A democracia midiática se legitima a partir do volume de informações veiculadas que se confunde com democratização dos saberes. Neste caso, a construção do texto gera estereótipos, bem explicitados por Robert Darnton:

“(...) Mas a redação de notícias é fortemente influenciada por estereótipos e concepções prévias sobre o que deve ser a” matéria “(...)”.7

 Como podemos perceber, o jornalismo informativo é uma forma de conhecimento estabelecida à priori que dialoga com os leitores encetando “linguagens totalitárias” disfarçadas nas armadilhas dos conteúdos embalados como mercadorias. Mas como resistir a estas armadilhas?

A resistência se efetiva através da cultura das minorias sociais, aqui compreendidas como as manifestações estéticas que resgatam o valor estético das culturas populares e das novas tribos urbanas na luta contra os paradigmas da “cultura de eventos”.

Portanto, a cultura das minorias resiste à falsa democracia midiática e se legitima nos prazeres cotidianos, na vivacidade impetrada contra o tempo burocrático e, sobretudo, na transfiguração do político. Esta cultura reconhece que, nos intervalos intersticiais da existência, há formas de dobrar as formas do poder totalitário: os quinze minutos de atraso nos compromissos oficiais, o cafezinho na repartição pública, como inversão dos graus de servidão, o que explicita Maffesoli:

“Ao lado das explosões, de diversas ordens, que esburacam o tecido social, quando este se torna demasiado apertado, existem outras maneiras, mais suaves, de desestabilizar o político, de mostrar a sua relatividade e o seu aspecto limitado. Pode ser a abstenção, a astúcia, a ironia, as inversões carnavalescas e ainda muitas outras modulações (...)”. 8

O importante é percebermos que a cultura das minorias reage à imposição dos conteúdos, por parte da mídia, que é  uma facetas do totalitarismo lingüísticos, e consegue distinguir a essência do político e a farsa do espetáculo, porque tecem o real com a complexidade das formas sensíveis produzidas em sociedade.

 


Referências bibliográficas:

1 – BRETON, Philippe- A manipulação da palavra, São Paulo, Edições Loyola, 1999, pp. 90/91.

2 - SODRÉ, Muniz et alii- Técnica de reportagem- notas sobre a narrativa jornalística, São Paulo, Summus Editorial, 1986; p. 71.

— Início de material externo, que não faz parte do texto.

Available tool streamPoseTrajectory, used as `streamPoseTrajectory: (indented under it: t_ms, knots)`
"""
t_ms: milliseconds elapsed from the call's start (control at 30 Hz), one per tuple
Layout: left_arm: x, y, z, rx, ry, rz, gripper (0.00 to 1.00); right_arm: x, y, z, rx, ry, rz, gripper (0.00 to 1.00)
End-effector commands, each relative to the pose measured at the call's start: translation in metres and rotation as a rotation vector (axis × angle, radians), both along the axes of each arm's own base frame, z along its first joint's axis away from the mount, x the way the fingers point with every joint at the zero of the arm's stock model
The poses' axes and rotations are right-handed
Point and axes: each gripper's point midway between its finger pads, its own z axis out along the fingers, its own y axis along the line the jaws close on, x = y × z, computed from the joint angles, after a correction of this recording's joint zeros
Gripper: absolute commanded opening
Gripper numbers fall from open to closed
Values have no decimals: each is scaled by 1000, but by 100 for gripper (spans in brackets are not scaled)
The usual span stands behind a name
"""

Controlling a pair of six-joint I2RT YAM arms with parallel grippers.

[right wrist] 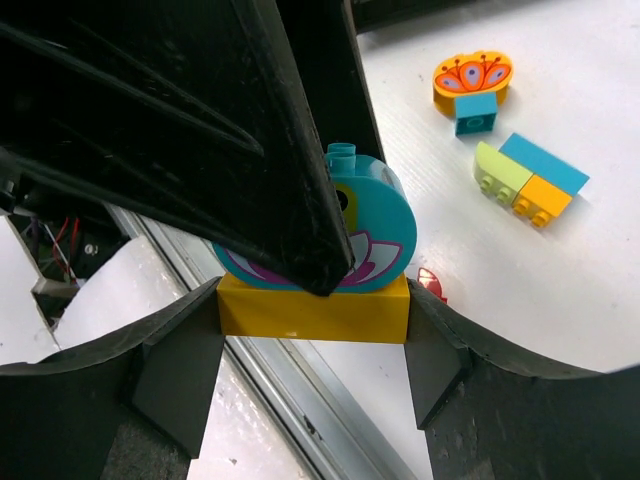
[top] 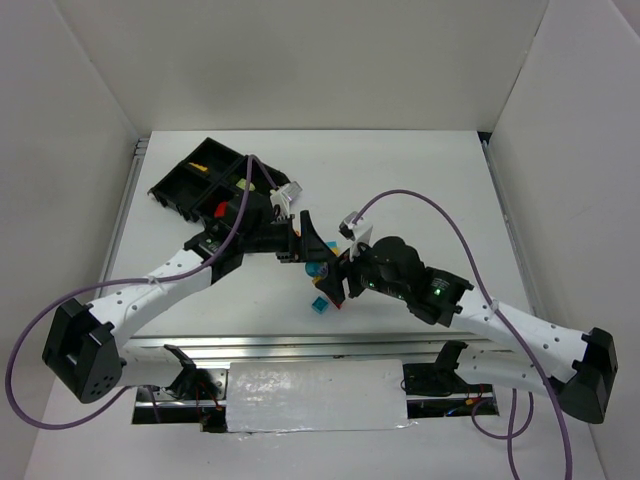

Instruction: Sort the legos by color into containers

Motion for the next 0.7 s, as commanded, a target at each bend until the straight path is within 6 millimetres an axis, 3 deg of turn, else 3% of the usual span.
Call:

3 – CHARAUDEAU, Patrick- Le discours d’information médiatique, Paris, Nathan, 1997.

4 -  MAFFESOLI, Michel- Elogio da razão Sensível, Petrópolis, RJ, Vozes, 1998, p.147.

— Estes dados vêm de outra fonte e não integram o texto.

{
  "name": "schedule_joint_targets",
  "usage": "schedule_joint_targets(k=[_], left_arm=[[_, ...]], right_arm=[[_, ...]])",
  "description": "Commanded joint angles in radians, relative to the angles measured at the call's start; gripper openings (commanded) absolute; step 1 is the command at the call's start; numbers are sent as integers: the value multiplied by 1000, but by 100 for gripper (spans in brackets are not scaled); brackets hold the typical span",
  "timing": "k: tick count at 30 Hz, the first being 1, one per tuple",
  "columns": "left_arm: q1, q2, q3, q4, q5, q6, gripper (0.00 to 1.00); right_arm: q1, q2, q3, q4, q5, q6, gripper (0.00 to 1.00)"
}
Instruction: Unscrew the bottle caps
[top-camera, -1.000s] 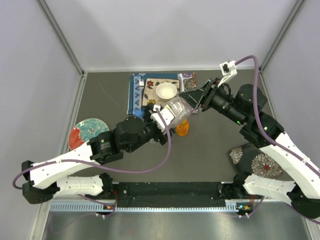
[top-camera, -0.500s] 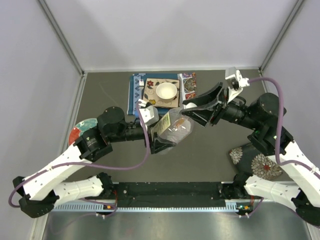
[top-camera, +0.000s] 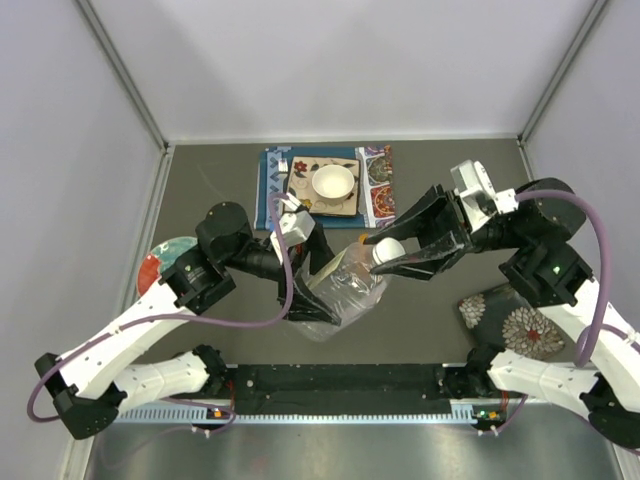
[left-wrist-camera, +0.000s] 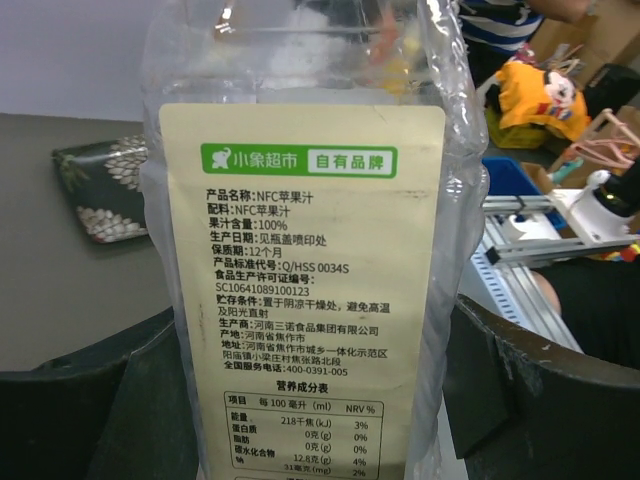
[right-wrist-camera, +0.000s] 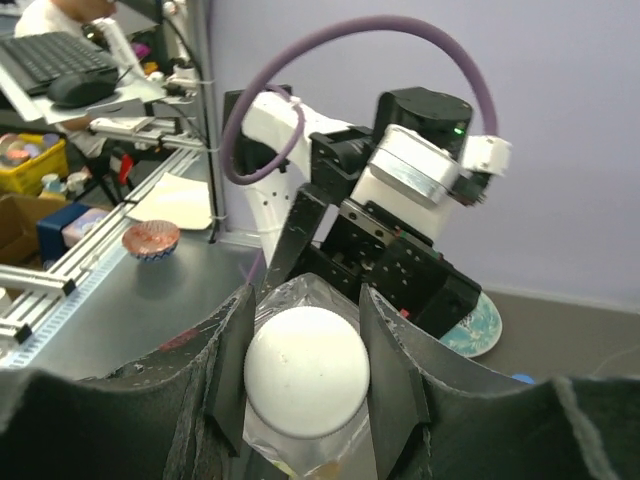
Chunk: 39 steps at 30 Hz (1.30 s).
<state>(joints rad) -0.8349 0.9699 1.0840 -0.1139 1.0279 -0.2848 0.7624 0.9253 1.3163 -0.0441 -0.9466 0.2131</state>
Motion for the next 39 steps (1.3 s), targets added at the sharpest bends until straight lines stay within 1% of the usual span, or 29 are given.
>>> schedule_joint_targets(k=[1,2,6,10,13,15,18,19,21,22,23,24,25,26,27,30,31,32,34,35,37,38,39], left_arm=[[13,-2,10,238,138,-106,27],[14,1,5,258,147,-116,27],[14,10,-7,296,170,-146,27],[16,13,-4,292,173,-133,27],[17,12,4,235,155,-84,27],[19,12,14,185,135,-57,28],[19,13,22,140,103,-7,28],[19,12,22,122,92,12,28],[19,10,22,118,69,29,28],[19,9,22,85,45,47,29],[19,6,22,70,34,55,29],[20,4,21,68,29,58,29],[19,3,17,68,17,62,29],[17,0,17,65,8,64,30],[17,-2,17,60,-3,71,30],[17,-5,25,36,-60,101,30],[17,-7,25,28,-80,108,30],[17,-11,27,20,-154,119,30],[8,-14,30,-12,-239,157,29],[5,-14,34,-24,-331,170,30],[-15,-13,39,-50,-428,209,30],[-23,-11,45,-58,-462,225,29],[-33,-10,48,-62,-568,245,29]], right_arm=[[-9,27,38,-155,-242,-156,0],[-9,30,37,-174,-277,-175,0],[-20,40,37,-307,-305,-286,0],[-35,50,28,-329,-316,-308,0],[-35,44,29,-329,-276,-293,0],[-34,35,38,-327,-212,-279,0],[-35,23,52,-327,-133,-256,21],[-34,17,55,-326,-106,-245,34],[-34,12,69,-323,-43,-236,48],[-34,10,72,-323,-23,-225,57],[-35,10,84,-320,24,-221,61],[-35,12,89,-309,47,-221,62],[-34,9,92,-300,70,-172,64],[-34,9,96,-286,128,-147,64],[-34,9,101,-255,152,-127,65],[-34,10,124,-212,221,-64,72],[-35,13,129,-200,256,-32,77],[-34,15,141,-192,279,-14,79],[-34,23,155,-168,357,43,82],[-34,26,170,-160,400,67,83],[-34,36,187,-166,535,153,83],[-35,50,205,-174,566,175,82],[-34,58,218,-186,600,222,83]])
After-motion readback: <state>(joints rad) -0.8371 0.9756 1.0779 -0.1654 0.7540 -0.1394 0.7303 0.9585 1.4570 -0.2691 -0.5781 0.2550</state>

5- DEBORD, Guy-A sociedade do espetáculo-, Rio de Janeiro, contraponto, 1997.

6 – AKOUN, André- L’illusion sociale, Paris, Puf, 1989.

7 –DARNTON, Robert - O beijo de Lamourette - mídia, cultura e revolução, São Paulo, Companhia das Lestas, 1990.

8 –MAFFESOLI, Michel - A transfiguração do político - a tribalização do mundo, Porto alegre, Editora Sulina, 1997.

* Wellington Pereira é professor do Departamento de Comunicação da UFPB e Doutor em Sociologia.